Apolipoprotein E (APOE) gene is a ligand protein in humans which mediates the metabolism of cholesterol by binding to the low-density lipoprotein receptor (LDLR). P.Leu167del mutation in APOE gene was recently connected with Familial Hypercholesterolemia, a condition associated with premature cardiovascular disease. The consequences of this mutation on the protein structure and its receptor binding capacity remain largely unknown.

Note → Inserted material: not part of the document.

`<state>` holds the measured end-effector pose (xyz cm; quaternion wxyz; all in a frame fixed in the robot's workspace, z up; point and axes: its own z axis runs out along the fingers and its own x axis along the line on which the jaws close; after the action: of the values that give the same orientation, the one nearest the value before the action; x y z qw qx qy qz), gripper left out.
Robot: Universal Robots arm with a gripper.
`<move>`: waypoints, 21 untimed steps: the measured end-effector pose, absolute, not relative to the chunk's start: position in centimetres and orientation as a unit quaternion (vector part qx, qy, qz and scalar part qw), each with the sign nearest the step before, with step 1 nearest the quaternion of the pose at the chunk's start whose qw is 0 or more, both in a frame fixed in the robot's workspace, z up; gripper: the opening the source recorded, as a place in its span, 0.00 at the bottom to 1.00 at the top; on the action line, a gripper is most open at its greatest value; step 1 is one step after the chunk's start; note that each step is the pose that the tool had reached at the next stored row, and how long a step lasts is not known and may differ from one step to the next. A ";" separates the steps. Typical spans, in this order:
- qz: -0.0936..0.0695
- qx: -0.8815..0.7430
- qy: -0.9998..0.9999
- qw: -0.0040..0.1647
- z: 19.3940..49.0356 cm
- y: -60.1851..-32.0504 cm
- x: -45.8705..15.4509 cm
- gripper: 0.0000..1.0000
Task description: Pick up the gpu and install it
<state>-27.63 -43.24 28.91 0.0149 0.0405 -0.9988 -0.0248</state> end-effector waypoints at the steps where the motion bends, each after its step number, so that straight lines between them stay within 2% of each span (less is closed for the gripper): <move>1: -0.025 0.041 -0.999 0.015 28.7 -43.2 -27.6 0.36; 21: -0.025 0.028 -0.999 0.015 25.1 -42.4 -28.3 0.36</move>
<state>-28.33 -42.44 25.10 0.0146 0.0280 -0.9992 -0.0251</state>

The current study aims to further decipher the underlying mechanism of this mutation using advanced software-based algorithms. The consequences of disrupting the leucine zipper by this mutation was studied at the structural and functional level of the APOE protein.


3D protein modeling for both APOE and LDLR (wild types), along with APOE (p.Leu167del) mutant type were generated using homology modeling template-based alignment. Structural deviation analysis was performed to evaluate the spatial orientation and the stability of the mutant APOE structure. Molecular docking analysis simulating APOE-LDLR protein interaction was carried out, in order to evaluate the impact of the mutation on the binding affinity.


Structural deviation analysis for APOE mutated model showed low degree of deviance scoring root-mean-square deviation, (RMSD) = 0.322 Å. Whereas Docking simulation revealed an enhanced molecular interaction towards the LDLR with an estimation of +171.03 kJ/mol difference in binding free energy.


This in-silico study suggests that p.Leu167del is causing the protein APOE to associate strongly with its receptor, LDLR. This gain-of-function is likely hindering the ability of LDLR to be effectively recycled back to the surface of the hepatocytes to clear cholesterol from the circulation therefore leading to FH.

Keywords: Apolipoprotein E (APOE), P. Leu167del, Familial Hypercholesterolemia (FH), Homology modeling, Structural deviation, Molecular Docking Simulation.